Profesionalisme ini, jelasnya, mencakup transformasi pemanfaatan teknologi informasi (IT), kemampuan belajar mandiri atau self-directed learning, motivasi belajar yang berkelanjutan, literasi digital, serta perencanaan karier dan kehidupan.
Baca juga, Amar Ma‘rūf Nahi Munkar: Dari Dakwah Bil-Lisān hingga Dakwah Bil-Hāl
Transformasi IT, kata Masrukhi, tidak lagi menjadi pilihan, tetapi keharusan. Dunia kerja dan masyarakat kini sepenuhnya bergerak dalam lanskap digital. Mahasiswa yang melek teknologi akan lebih mudah beradaptasi dan memberikan kontribusi nyata.
Kemampuan belajar mandiri juga sangat penting. Ia menegaskan bahwa mahasiswa tidak boleh hanya bergantung pada dosen, melainkan harus aktif mencari pengetahuan. Dalam konteks inilah, motivasi belajar menjadi faktor penentu. Tanpa dorongan dari dalam diri, ilmu akan berhenti di tengah jalan.
Literasi digital juga tidak kalah penting. Di era banjir informasi, mahasiswa harus mampu memilah mana informasi yang benar dan bermanfaat, serta menghindari hoaks yang menjerumuskan. Sementara itu, perencanaan karier dan kehidupan adalah langkah strategis agar mahasiswa tidak berjalan tanpa arah setelah lulus.
Masrukhi menekankan bahwa dua nilai tersebut harus berjalan seimbang. Humanisme personal akan membentuk karakter mahasiswa yang berakhlak, sementara profesionalisme menjadikan mereka kompeten dalam bidangnya. Kombinasi keduanya akan melahirkan lulusan yang bukan hanya pintar, tetapi juga berintegritas.

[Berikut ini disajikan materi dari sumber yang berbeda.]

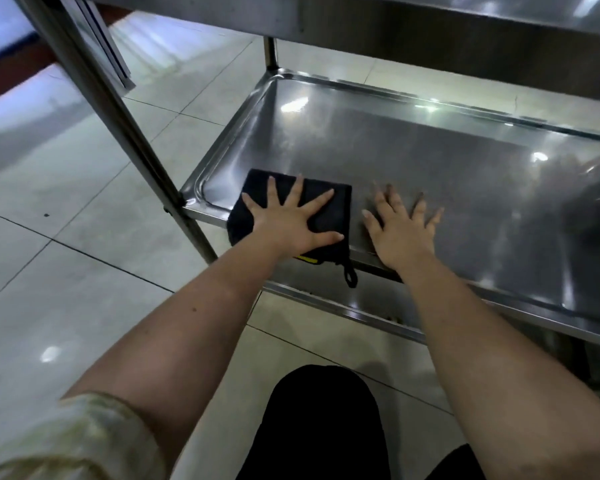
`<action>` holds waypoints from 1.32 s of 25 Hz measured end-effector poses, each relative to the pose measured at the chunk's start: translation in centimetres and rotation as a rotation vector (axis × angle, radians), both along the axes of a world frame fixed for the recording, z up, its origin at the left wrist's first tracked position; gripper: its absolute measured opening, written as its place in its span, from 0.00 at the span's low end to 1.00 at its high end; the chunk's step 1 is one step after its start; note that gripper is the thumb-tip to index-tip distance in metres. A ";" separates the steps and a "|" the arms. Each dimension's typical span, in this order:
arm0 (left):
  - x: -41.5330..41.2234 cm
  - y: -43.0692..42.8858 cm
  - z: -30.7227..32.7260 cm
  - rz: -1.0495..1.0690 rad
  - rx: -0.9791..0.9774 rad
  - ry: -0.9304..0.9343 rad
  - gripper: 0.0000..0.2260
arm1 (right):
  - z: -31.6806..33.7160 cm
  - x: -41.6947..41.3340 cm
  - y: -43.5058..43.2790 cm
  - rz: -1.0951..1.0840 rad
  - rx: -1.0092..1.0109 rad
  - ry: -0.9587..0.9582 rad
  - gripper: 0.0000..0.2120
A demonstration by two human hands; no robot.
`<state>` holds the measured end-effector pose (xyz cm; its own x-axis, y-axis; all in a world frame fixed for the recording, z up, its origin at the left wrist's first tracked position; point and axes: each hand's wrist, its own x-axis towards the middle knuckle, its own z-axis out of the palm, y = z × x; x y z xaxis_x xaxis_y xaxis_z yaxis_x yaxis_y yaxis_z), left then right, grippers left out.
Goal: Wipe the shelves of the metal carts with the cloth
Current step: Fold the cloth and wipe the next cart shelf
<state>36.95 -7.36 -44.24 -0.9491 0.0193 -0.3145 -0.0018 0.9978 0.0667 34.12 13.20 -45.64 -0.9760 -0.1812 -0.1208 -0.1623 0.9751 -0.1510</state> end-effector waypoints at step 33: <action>-3.1 8.7 -0.5 -0.119 -0.004 0.048 0.44 | -0.5 -1.5 3.7 -0.411 -1.152 0.288 0.18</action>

Dalam pandangannya, pendidikan tinggi Muhammadiyah tidak hanya bertujuan mencetak tenaga profesional, tetapi juga membentuk pribadi yang islami. Hal ini sejalan dengan sabda Nabi Muhammad saw.:
خَيْرُ النَّاسِ أَنْفَعُهُمْ لِلنَّاسِ
“Sebaik-baik manusia adalah yang paling bermanfaat bagi manusia lain” (HR. Ahmad).
Hadis ini, menurutnya, menjadi landasan mengapa mahasiswa harus memadukan keilmuan dengan kepedulian sosial. Ilmu yang dimiliki harus menjadi sumber manfaat, bukan sekadar alat untuk kepentingan pribadi.
Di akhir pesannya, Masrukhi mengajak mahasiswa baru UNIMUS untuk menjalani kuliah dengan gembira. Ia menekankan bahwa kebahagiaan dalam belajar akan memperkuat motivasi dan membuka jalan menuju keberhasilan.
Belajar dengan gembira tidak berarti mengabaikan keseriusan, tetapi menjadikan proses akademik sebagai perjalanan yang menyenangkan. Dalam suasana hati yang positif, ilmu lebih mudah diserap dan diaplikasikan.